On Tuesday, the University of Notre Dame, Indiana, halted in-person classes, eight days after the fall semester began, after 146 students and a staff member tested positive for COVID-19, the infection caused by the novel coronavirus.
The two-week suspension is effective Wednesday for the school’s 12,000 students.
The halt came a day after the University of North Carolina-Chapel Hill made a similar announcement by pivoting in-person classes to online classes.
Also, on Tuesday, Michigan State University ordered undergrads to stay home for the rest of the fall “effective immediately.”
John Ignatius Jenkins, President of the University of Notre Dame, said, “The virus is a formidable foe. For the past week, it has been winning. Let us as the Fighting Irish join together to contain it.”
The university said more than 920 people have been tested for the new virus, of which, 147 were tested positive since August 3.
Most of those students tested positive for COVID-19 were seniors living off-campus who might have contracted the inaction at gatherings where they did not follow social distancing rules and did not wear masks, according to the school, referring to a contact tracing analysis.

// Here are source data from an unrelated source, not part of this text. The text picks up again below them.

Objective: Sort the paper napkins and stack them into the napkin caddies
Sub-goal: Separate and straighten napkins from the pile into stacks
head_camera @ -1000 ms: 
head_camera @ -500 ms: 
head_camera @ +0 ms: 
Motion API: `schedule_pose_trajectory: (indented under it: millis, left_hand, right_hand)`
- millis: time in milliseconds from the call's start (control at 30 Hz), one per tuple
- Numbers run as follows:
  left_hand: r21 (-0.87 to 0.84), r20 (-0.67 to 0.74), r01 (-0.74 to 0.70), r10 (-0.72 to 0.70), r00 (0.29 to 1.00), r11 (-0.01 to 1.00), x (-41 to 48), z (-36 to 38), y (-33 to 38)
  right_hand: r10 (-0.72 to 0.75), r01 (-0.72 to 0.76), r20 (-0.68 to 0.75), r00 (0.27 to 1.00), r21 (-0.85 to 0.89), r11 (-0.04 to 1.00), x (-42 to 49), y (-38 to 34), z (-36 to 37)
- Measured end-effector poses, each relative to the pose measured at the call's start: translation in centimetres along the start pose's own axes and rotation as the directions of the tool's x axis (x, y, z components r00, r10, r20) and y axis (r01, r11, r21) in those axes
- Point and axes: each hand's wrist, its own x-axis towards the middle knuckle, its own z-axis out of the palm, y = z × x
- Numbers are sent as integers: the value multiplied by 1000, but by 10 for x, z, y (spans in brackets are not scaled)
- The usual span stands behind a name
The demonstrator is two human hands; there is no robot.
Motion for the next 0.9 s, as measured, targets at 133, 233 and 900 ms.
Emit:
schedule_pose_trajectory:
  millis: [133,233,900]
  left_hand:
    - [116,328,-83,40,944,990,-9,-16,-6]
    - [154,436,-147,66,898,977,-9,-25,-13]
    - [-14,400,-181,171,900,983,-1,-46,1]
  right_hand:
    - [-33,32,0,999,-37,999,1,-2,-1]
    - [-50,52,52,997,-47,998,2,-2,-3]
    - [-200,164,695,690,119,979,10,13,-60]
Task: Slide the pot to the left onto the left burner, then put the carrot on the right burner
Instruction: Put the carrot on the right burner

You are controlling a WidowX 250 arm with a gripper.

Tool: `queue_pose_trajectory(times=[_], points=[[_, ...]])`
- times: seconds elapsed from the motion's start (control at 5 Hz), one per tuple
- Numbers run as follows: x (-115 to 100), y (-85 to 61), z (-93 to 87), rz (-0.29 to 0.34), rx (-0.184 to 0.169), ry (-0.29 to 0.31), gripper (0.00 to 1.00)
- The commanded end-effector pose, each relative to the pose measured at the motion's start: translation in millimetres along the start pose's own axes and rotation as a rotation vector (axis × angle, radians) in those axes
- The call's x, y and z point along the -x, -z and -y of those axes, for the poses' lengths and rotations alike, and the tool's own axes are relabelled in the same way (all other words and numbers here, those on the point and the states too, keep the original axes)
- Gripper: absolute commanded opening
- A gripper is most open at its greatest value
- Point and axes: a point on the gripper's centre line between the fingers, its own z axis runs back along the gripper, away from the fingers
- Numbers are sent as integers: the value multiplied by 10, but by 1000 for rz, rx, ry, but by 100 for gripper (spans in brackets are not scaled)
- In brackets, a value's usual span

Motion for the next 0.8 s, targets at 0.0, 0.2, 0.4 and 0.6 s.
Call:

No students have been hospitalized so far and the university said it would be implementing online classes for a couple of weeks.
Michigan State University had not yet begun their fall semester, advising students to stay away from campus. On Tuesday the university president Samuel Stanley Jr. attributed the move to the “current status of the virus in our country — particularly what we are seeing at other institutions as they re-populate their campus communities.”
Stanley Jr. said the university will start online classes from September 2.
On Monday, Lamar Richards of UNC-Chapel Hill said, “Many students, graduate workers, staff, some faculty members and even the local county health department warned that this was going to happen.” Richards said the university administration’s “carelessness and dereliction of duty” had caused the outbreaks.